**Work required:** Each line in the entries below that holds the string "round" is to be listed.

[Dataset entries]
::::::

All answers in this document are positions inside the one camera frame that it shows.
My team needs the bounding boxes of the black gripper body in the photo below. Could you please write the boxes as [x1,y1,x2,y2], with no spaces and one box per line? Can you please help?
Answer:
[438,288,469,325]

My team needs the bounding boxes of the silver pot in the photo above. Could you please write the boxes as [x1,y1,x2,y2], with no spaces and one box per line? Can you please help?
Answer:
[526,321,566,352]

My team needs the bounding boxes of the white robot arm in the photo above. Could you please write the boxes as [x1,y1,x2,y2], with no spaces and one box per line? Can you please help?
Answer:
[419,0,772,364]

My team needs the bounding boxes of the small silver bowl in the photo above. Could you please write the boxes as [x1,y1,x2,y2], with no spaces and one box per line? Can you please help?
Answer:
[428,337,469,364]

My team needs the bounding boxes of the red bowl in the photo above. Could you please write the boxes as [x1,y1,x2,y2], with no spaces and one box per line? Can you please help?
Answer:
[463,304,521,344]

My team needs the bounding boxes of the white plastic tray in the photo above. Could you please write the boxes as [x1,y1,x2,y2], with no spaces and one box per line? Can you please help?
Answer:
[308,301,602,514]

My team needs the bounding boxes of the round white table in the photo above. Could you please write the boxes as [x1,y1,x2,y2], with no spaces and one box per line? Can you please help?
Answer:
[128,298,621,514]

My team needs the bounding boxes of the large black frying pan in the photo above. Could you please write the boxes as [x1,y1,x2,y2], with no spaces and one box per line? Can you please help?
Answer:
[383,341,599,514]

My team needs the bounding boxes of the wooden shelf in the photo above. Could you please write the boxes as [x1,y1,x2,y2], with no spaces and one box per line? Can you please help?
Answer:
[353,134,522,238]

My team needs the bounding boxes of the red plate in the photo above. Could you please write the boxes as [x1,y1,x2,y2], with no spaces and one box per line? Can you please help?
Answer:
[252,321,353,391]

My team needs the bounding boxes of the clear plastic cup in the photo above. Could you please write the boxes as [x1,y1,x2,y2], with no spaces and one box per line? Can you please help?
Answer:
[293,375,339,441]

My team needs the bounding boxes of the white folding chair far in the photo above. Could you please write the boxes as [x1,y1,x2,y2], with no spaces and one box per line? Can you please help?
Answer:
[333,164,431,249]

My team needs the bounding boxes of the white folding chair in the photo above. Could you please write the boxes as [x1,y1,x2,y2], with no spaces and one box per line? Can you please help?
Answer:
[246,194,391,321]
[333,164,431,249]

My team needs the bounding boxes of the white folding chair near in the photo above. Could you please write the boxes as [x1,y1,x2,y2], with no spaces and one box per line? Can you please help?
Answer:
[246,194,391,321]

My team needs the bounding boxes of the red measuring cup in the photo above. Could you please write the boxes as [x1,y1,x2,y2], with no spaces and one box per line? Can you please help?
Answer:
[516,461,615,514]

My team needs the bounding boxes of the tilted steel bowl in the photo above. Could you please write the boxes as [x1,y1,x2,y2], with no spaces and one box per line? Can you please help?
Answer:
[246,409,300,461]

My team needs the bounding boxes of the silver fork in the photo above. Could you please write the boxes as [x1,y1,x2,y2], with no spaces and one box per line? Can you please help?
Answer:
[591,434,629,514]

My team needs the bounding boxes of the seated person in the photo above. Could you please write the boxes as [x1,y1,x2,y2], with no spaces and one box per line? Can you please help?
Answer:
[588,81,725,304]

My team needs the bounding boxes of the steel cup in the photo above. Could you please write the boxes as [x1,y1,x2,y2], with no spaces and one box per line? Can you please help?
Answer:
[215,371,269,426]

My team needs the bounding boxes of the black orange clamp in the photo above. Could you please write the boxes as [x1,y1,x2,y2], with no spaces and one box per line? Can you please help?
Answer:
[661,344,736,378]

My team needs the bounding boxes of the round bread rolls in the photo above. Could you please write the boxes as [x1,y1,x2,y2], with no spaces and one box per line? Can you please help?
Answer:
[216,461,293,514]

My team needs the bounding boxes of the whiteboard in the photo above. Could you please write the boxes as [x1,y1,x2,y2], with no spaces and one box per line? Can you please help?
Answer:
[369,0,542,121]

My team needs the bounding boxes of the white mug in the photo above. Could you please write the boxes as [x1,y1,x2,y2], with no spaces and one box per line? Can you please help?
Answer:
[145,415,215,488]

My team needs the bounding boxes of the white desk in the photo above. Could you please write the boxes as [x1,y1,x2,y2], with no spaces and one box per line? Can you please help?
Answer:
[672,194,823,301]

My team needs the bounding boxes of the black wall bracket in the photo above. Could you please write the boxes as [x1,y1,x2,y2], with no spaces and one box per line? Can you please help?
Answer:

::::::

**Response to the exercise:**
My team needs the bounding boxes of the round white table in the photo above. Could you please write the boxes as [x1,y1,x2,y2], with no spaces and one box per line? Can you please help?
My team needs the bounding boxes of the round bread rolls in the photo above. Could you please write the boxes as [x1,y1,x2,y2], with no spaces and one box per line? Can you please help?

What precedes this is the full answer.